- _WORK REQUEST_
Only the lines from the beginning of the data below through the line containing "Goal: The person" belong in the response, each copied exactly.

- _INFORMATION SUPPLIED_
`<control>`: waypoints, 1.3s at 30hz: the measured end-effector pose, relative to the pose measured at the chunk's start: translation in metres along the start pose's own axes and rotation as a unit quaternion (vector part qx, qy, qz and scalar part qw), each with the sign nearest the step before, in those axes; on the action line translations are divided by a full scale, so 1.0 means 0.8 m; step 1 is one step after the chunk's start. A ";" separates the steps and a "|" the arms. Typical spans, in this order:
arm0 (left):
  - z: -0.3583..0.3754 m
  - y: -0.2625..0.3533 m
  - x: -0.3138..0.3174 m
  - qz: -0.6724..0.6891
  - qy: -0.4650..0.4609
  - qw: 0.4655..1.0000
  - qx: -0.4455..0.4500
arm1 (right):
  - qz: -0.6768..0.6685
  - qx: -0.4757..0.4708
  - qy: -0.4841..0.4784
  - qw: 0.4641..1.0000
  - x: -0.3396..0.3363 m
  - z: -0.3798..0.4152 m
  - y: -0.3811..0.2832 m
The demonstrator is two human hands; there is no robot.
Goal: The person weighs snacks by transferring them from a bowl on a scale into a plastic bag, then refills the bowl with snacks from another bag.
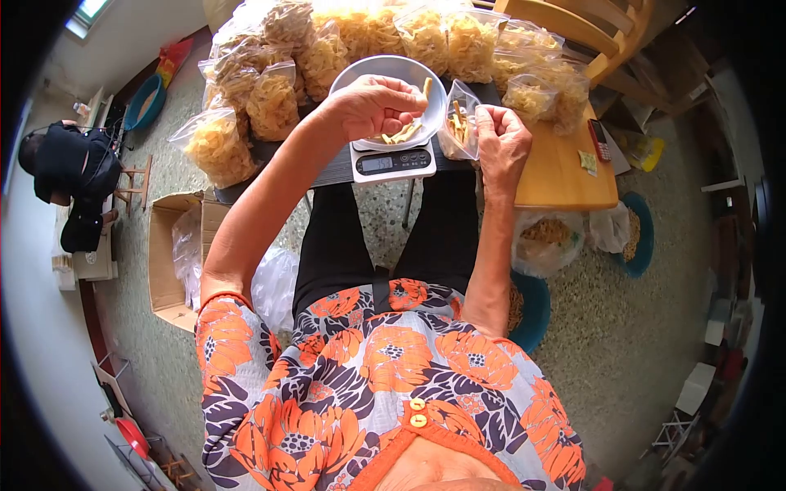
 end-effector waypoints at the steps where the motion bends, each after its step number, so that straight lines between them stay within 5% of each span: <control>1: -0.002 -0.001 0.007 0.000 -0.003 1.000 0.000 | 0.001 0.006 -0.001 1.000 0.000 0.000 0.000; 7: -0.012 0.009 0.047 -0.233 0.006 0.968 0.090 | -0.003 0.009 0.005 1.000 0.000 -0.004 0.006; 11: -0.002 0.032 0.053 -0.238 0.074 0.946 0.206 | -0.011 0.000 0.008 1.000 -0.002 -0.004 0.006; 14: -0.006 0.055 0.015 -0.407 0.163 0.867 0.236 | -0.001 0.001 0.012 1.000 -0.004 -0.003 0.001; 15: -0.017 0.055 -0.005 -0.502 0.176 0.785 0.317 | -0.012 0.000 0.010 1.000 -0.004 -0.004 0.004; 22: -0.042 0.016 -0.023 -0.736 0.105 0.628 0.230 | -0.012 -0.005 0.003 1.000 -0.003 -0.001 -0.002; 35: -0.052 0.005 -0.007 -0.786 0.013 0.571 0.236 | -0.010 0.002 0.006 1.000 -0.003 0.000 -0.003; 38: -0.047 0.012 -0.013 -0.755 0.041 0.590 0.283 | -0.005 -0.006 0.003 1.000 -0.003 0.000 -0.003; 39: -0.044 0.019 -0.021 -0.672 0.050 0.691 0.262 | -0.009 -0.009 0.001 1.000 -0.003 0.001 -0.003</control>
Point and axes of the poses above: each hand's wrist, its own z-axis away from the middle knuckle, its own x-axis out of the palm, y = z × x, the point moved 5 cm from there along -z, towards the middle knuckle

- _EXERCISE ANSWER_
`<control>`: waypoints, 1.3s at 30hz: the measured end-effector pose, relative to the pose measured at the chunk's start: translation in metres along the start pose's own axes and rotation as a unit quaternion (vector part qx, qy, qz and scalar part qw), each with the sign nearest the step before, in those axes; on the action line translations are divided by a full scale, so 1.0 means 0.8 m; step 1 is one step after the chunk's start. A ";" separates the steps and a "|" the arms. Typical spans, in this order:
arm0 (left):
  - z: -0.3583..0.3754 m
  - y: -0.2625..0.3533 m
  - x: -0.3138..0.3174 m
  - qz: -0.6724..0.6891
  - qy: -0.4650..0.4609
  - qw: 0.4655..1.0000
  - qx: -0.4455..0.4500
arm1 (right):
  - qz: -0.6768..0.6685
  - qx: -0.4757..0.4708
  - qy: -0.4841..0.4784
  - qw: 0.4641..1.0000
  - x: -0.3396..0.3363 m
  - z: -0.3798..0.4152 m
  - y: -0.3811..0.2832 m
The demonstrator is two human hands; there is no robot.
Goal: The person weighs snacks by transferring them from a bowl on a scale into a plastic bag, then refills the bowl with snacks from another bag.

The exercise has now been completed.